What to work on: Work out how many lines in the data below include "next", then reply with that number only.

Stored data entries:
Segment Open
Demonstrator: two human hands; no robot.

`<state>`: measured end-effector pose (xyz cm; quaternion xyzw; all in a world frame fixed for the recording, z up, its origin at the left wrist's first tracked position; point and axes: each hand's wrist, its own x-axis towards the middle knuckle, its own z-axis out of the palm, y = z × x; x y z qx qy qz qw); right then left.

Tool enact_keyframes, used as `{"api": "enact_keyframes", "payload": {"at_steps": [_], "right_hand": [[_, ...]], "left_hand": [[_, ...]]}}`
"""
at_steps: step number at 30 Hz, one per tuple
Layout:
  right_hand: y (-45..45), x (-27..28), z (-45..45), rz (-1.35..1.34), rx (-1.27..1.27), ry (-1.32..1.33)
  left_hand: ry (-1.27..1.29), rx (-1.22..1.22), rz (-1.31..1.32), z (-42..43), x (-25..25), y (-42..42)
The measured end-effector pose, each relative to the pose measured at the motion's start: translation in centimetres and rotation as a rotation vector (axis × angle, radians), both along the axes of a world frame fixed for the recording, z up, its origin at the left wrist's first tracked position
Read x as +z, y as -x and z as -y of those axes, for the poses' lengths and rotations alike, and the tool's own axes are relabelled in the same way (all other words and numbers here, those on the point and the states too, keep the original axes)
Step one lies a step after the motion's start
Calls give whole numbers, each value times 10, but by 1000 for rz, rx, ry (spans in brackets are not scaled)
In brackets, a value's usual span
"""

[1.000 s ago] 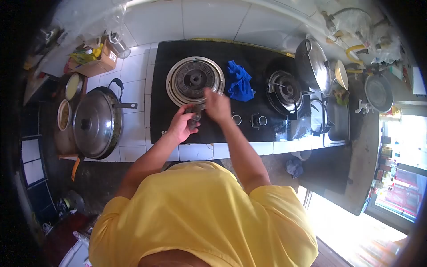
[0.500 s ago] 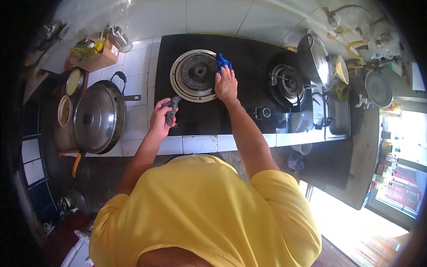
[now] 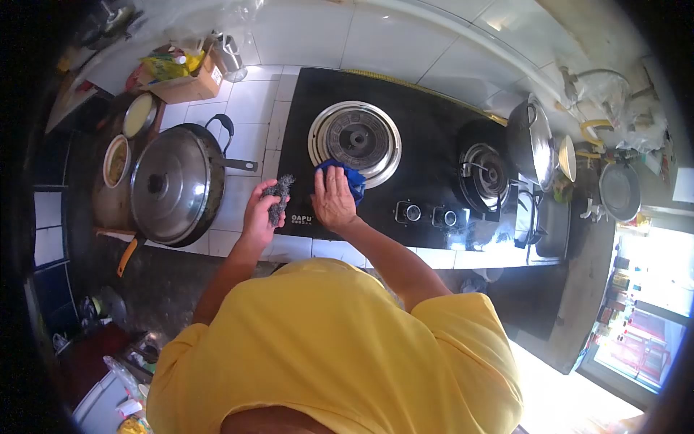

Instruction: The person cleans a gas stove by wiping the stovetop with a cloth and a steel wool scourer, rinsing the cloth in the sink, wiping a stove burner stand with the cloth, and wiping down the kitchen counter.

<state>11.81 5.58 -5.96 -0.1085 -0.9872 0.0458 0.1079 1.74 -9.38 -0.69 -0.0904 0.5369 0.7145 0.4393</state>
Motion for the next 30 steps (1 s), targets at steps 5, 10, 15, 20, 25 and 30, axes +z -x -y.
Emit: {"api": "enact_keyframes", "payload": {"at_steps": [5,10,15,20,25,30], "right_hand": [[66,5,6,-12,-9,110],[157,-8,-2,-46,-256,115],[209,-16,-43,-170,-388,152],[130,-14,12,-82,-66,-91],[-25,25,58,55,240,282],[-85,23,31,195,159,205]], "left_hand": [[-21,14,-3,11,-1,-2],[13,116,-13,24,17,-7],[-33,204,-37,60,23,-12],[1,195,-14,88,6,-23],[29,94,20,77,1,-22],[-1,3,-55,57,12,-22]]}}
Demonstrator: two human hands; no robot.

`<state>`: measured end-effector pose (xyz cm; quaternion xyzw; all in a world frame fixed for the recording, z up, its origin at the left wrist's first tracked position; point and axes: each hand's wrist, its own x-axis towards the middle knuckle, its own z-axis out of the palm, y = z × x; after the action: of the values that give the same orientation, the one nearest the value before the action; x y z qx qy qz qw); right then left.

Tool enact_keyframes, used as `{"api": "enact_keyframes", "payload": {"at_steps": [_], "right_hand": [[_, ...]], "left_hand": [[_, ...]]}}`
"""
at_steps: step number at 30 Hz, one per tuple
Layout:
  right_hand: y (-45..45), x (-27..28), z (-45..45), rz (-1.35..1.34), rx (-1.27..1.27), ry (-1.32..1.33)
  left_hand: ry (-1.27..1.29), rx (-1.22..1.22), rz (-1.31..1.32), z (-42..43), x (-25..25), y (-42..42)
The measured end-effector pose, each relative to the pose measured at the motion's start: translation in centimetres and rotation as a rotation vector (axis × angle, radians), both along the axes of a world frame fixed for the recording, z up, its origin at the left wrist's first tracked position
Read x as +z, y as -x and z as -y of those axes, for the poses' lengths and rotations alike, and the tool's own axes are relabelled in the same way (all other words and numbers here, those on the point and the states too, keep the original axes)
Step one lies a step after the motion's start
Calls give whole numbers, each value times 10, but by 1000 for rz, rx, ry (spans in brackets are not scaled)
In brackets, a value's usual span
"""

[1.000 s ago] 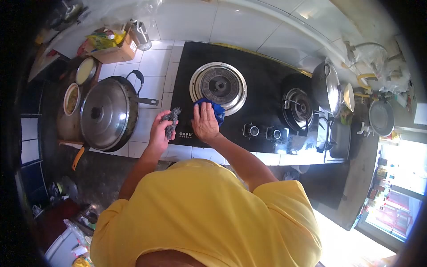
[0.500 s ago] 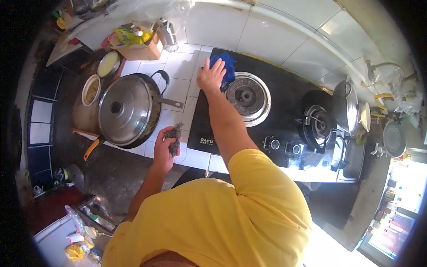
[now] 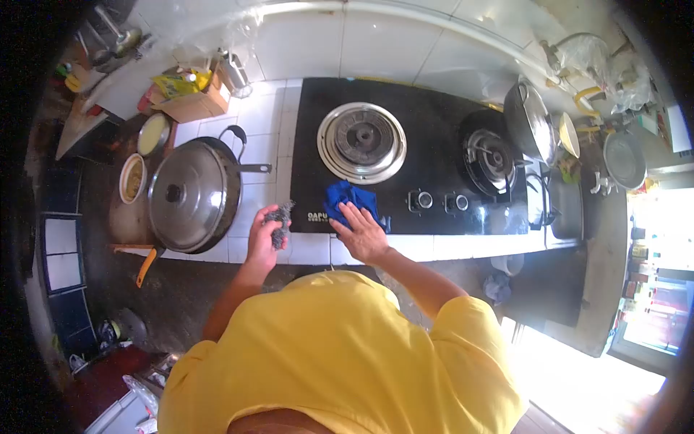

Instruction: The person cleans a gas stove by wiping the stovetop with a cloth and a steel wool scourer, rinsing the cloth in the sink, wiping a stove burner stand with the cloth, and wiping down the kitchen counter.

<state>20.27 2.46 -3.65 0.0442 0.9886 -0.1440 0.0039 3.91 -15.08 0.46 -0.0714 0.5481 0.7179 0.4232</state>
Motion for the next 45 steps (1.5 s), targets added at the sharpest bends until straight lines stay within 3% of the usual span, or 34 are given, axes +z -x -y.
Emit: {"api": "enact_keyframes", "payload": {"at_steps": [3,5,7,12,16,19,20,21,25,27,29,32,39,41,45], "right_hand": [[37,15,9,47,60,45],[80,7,8,-82,153,38],[135,-7,-3,-188,108,6],[267,-37,-60,-122,-161,-100],[317,-32,-131,-131,-277,-26],[308,-22,-178,-108,-416,25],[289,-3,-194,-125,-537,261],[285,-23,-222,-73,-523,74],[184,-30,-285,-194,-818,-173],[110,-17,-300,-77,-1021,-54],[70,-26,-295,-69,-1118,-113],[39,-32,-249,-83,-1114,-114],[44,-19,-122,-22,-954,275],[43,-18,-146,-40,-934,272],[69,-25,-226,-146,-941,-88]], "left_hand": [[0,31,-12,-2,-2,-2],[-21,82,-11,1,-9,-6],[66,107,14,2,-9,-13],[138,247,80,5,-12,-30],[167,289,31,13,-13,-40],[159,318,62,14,-9,-45],[168,318,58,13,-7,-46],[173,306,53,13,-6,-46],[181,280,59,4,-6,-38],[176,216,72,-8,-7,-34],[111,80,29,-13,-11,-29],[139,-27,-3,-25,-15,-25],[101,-146,-34,-56,0,-21],[127,-129,-25,-57,0,-20],[133,-55,-54,-50,-4,-24]]}}
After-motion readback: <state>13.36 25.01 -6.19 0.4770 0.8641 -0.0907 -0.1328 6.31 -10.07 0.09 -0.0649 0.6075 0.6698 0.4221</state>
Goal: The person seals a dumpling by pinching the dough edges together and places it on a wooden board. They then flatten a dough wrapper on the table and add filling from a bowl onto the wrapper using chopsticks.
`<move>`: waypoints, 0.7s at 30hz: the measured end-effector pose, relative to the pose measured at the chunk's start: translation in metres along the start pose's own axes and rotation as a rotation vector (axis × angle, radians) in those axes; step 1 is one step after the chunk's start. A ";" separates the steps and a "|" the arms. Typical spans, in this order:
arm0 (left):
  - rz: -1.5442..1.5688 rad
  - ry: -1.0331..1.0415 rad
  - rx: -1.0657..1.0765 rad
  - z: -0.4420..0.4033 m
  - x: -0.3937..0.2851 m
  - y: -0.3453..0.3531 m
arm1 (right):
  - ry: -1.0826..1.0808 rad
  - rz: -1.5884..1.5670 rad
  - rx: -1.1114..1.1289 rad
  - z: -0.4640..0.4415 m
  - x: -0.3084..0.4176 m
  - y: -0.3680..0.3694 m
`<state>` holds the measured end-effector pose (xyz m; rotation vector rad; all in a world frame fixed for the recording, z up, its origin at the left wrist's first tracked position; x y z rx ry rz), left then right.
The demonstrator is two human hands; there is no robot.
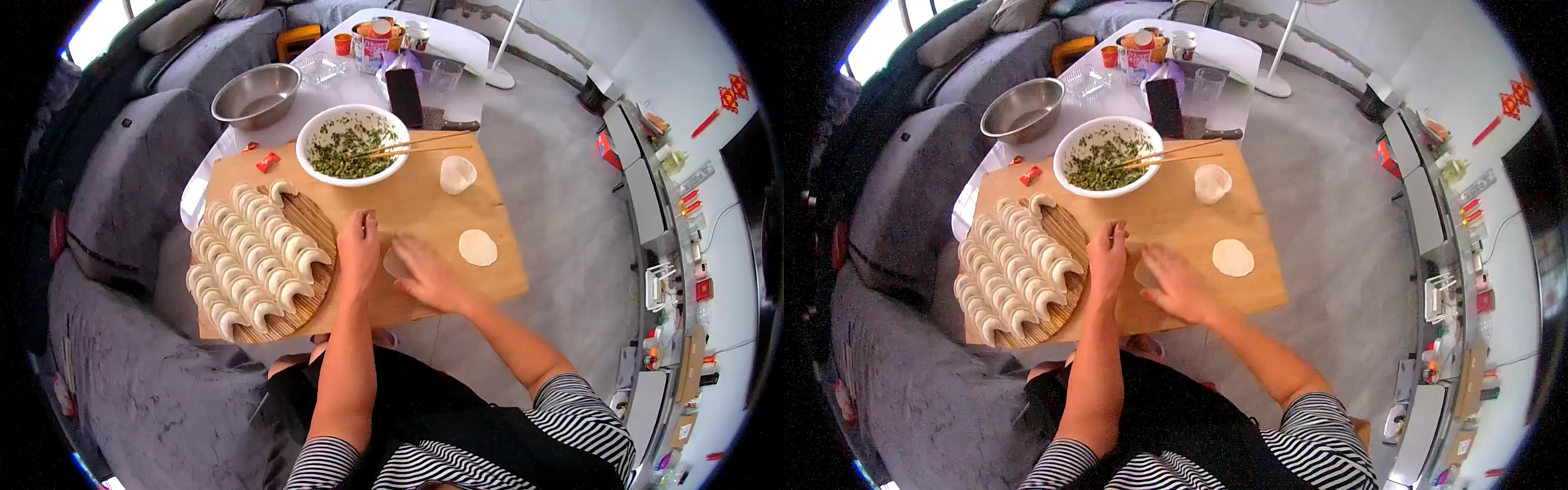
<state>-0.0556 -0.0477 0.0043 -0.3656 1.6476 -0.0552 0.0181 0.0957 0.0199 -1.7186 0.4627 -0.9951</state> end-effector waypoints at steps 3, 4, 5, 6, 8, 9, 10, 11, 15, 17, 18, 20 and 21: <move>-0.177 0.129 0.047 0.007 -0.011 0.000 | 0.167 -0.328 -0.322 0.008 -0.027 -0.043; -0.176 0.124 0.044 0.009 -0.012 0.000 | 0.250 -0.397 -0.437 0.011 -0.051 -0.044; -0.286 0.144 0.100 0.010 -0.013 0.005 | 0.283 -0.227 -0.578 0.014 -0.075 -0.054; -0.396 0.164 0.158 0.012 -0.014 0.009 | 0.313 -0.053 -0.717 0.012 -0.094 -0.062; -0.449 0.254 0.198 0.021 -0.023 0.016 | 0.360 0.044 -0.741 -0.010 -0.127 -0.067; -0.506 0.345 0.238 0.024 -0.029 0.022 | 0.408 0.138 -0.767 -0.019 -0.141 -0.071; -0.523 0.309 0.231 0.024 -0.028 0.026 | 0.407 0.138 -0.771 -0.027 -0.150 -0.070; -0.524 0.314 0.230 0.024 -0.027 0.028 | 0.417 0.076 -0.749 -0.035 -0.159 -0.066; -0.544 0.260 0.247 0.024 -0.025 0.033 | 0.466 -0.090 -0.741 -0.049 -0.155 -0.062; -0.540 0.259 0.262 0.022 -0.024 0.035 | 0.333 -0.127 -0.752 -0.054 -0.140 -0.055; -0.550 0.223 0.268 0.022 -0.022 0.036 | 0.199 -0.166 -0.749 -0.056 -0.129 -0.050; -0.562 0.193 0.287 0.025 -0.022 0.038 | 0.142 -0.181 -0.733 -0.061 -0.104 -0.046; -0.569 0.216 0.282 0.026 -0.025 0.037 | 0.073 -0.200 -0.711 -0.065 -0.089 -0.047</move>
Point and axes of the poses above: each hand's wrist, its own z-axis away from the middle knuckle, its own y-axis out of the palm, x = y × z, the point moved 4 cm from there along -z, towards the middle knuckle, and after that the axes turned 6 degrees about -y, right-handed, at the moved point
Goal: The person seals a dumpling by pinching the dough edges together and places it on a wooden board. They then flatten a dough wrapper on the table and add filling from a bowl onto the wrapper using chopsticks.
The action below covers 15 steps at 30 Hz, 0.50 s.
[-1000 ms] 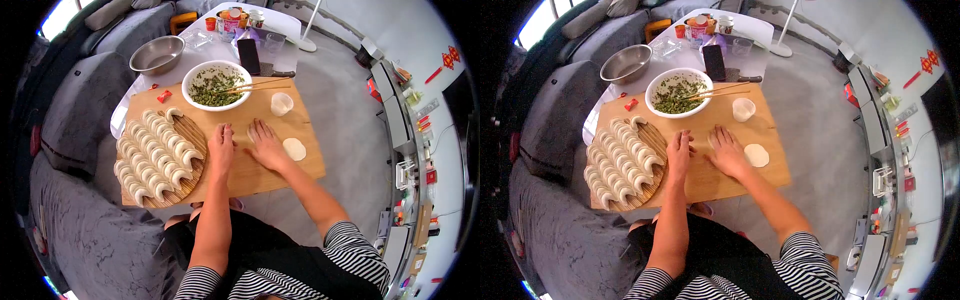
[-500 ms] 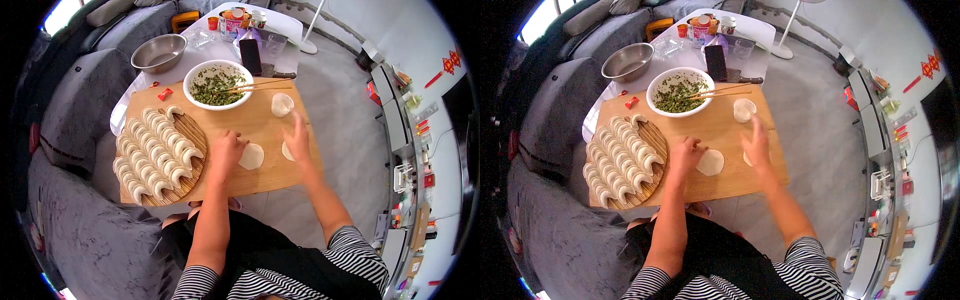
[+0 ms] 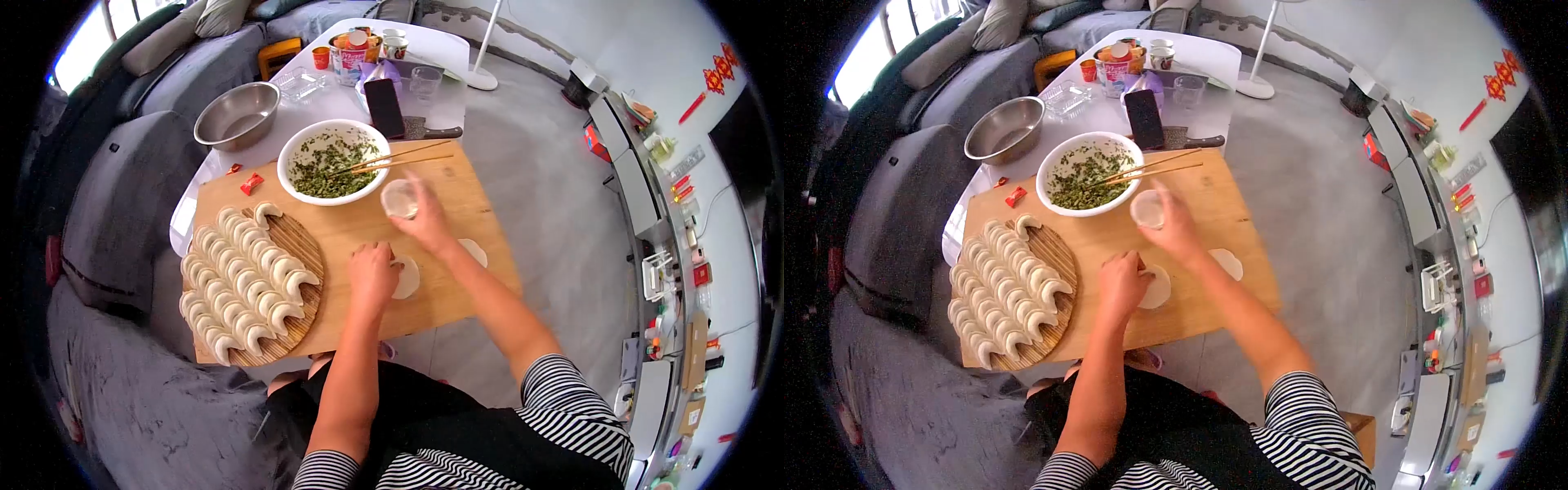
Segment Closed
Solution for this exercise: 2